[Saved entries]
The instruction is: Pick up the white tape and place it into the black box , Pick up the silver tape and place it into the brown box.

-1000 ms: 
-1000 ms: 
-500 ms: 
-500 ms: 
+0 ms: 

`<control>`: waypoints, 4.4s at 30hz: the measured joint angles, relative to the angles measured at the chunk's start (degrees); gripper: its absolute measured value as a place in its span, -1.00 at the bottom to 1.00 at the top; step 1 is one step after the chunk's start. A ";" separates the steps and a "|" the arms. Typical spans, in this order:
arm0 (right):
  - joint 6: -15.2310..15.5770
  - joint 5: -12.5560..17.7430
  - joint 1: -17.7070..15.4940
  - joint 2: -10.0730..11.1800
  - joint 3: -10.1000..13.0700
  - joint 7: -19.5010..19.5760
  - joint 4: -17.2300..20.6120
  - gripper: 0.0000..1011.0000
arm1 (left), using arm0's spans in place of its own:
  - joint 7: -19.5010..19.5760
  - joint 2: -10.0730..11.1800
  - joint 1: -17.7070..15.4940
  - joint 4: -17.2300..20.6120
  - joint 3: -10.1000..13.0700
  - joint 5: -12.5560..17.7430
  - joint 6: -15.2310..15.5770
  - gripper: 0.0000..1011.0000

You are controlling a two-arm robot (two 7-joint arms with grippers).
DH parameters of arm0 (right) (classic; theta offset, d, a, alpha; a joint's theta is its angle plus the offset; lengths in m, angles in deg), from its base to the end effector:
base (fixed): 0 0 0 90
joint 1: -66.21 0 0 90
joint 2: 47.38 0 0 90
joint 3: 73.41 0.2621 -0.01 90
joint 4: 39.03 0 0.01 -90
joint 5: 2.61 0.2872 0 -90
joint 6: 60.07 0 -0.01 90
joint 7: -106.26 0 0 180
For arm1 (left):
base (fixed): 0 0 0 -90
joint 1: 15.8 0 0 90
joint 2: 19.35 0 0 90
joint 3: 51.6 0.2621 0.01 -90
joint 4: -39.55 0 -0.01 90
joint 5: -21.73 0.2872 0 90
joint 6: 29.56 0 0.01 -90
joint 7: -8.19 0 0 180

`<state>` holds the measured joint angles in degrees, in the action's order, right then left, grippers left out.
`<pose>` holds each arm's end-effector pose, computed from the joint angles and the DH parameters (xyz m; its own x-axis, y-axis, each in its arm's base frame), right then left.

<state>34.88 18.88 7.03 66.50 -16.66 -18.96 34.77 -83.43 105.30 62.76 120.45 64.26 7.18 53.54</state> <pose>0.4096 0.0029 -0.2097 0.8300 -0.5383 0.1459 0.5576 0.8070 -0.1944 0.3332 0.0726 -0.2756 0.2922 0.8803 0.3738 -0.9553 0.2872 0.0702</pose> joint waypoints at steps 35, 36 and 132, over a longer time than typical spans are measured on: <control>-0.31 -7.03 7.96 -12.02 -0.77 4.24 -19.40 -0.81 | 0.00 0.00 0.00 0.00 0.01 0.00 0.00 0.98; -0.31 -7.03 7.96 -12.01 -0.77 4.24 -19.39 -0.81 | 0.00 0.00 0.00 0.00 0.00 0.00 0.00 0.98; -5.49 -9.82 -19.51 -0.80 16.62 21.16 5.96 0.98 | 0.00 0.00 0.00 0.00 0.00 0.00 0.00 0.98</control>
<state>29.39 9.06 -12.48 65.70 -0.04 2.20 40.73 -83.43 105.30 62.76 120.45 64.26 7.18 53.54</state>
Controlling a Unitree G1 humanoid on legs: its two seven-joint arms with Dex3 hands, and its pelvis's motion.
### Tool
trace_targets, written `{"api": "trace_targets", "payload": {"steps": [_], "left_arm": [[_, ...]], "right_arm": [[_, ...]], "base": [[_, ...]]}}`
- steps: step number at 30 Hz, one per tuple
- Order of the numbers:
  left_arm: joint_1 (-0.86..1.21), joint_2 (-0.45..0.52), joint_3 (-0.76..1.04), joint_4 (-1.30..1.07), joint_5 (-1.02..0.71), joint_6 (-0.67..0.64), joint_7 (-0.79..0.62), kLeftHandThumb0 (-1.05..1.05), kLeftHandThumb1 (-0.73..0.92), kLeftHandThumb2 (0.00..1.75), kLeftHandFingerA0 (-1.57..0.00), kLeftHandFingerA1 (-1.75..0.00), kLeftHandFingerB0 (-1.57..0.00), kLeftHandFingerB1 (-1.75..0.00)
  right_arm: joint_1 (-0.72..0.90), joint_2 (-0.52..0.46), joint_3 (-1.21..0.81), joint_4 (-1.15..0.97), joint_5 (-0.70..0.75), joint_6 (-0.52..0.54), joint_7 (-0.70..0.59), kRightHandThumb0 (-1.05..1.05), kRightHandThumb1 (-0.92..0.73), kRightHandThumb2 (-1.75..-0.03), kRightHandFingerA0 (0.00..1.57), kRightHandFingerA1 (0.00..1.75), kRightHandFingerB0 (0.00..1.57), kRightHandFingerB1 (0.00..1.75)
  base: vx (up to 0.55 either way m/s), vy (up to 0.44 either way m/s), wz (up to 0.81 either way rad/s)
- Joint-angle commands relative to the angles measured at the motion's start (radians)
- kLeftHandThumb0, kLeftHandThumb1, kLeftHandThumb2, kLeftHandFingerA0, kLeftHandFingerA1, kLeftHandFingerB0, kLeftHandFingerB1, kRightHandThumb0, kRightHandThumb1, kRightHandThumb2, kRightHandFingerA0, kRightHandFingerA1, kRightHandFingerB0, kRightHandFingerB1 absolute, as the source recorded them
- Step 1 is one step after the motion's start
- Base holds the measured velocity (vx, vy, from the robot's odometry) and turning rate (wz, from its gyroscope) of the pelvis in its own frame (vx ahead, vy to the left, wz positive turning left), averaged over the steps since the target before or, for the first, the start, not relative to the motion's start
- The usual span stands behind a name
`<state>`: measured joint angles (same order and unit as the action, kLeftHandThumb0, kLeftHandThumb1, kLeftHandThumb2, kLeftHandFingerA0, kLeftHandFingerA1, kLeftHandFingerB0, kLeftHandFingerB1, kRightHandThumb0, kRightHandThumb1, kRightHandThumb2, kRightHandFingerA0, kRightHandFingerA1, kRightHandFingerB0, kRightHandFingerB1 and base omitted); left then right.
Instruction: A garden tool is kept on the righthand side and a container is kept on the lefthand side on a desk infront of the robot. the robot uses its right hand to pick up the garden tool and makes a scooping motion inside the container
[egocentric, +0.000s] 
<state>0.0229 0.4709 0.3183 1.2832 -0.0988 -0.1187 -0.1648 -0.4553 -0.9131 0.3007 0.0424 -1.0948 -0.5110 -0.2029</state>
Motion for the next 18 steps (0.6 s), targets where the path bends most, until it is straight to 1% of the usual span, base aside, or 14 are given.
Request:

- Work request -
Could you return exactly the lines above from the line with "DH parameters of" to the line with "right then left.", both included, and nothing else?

- Completed exercise -
DH parameters of arm0 (right) (classic; theta offset, d, a, alpha; a joint's theta is its angle plus the offset; lengths in m, angles in deg), from its base to the end effector:
base (fixed): 0 0 0 90
joint 1: -66.21 0 0 90
joint 2: 47.38 0 0 90
joint 3: 73.41 0.2621 -0.01 90
joint 4: 39.03 0 0.01 -90
joint 5: 2.61 0.2872 0 -90
joint 6: 60.07 0 -0.01 90
joint 7: -106.26 0 0 180
For arm1 (left):
base (fixed): 0 0 0 -90
joint 1: 15.8 0 0 90
joint 2: 19.35 0 0 90
joint 3: 51.6 0.2621 0.01 -90
joint 4: -39.55 0 -0.01 90
joint 5: -21.73 0.2872 0 90
joint 6: 29.56 0 0.01 -90
joint 7: -8.19 0 0 180

`<state>` holds the measured joint angles in degrees, in the action's order, right then left, grippers left out.
`<pose>` holds each arm's end-effector pose, computed from the joint angles and the DH parameters (xyz m; its own x-axis, y-axis, each in its arm's base frame), right then left.

The work for this exercise is now done.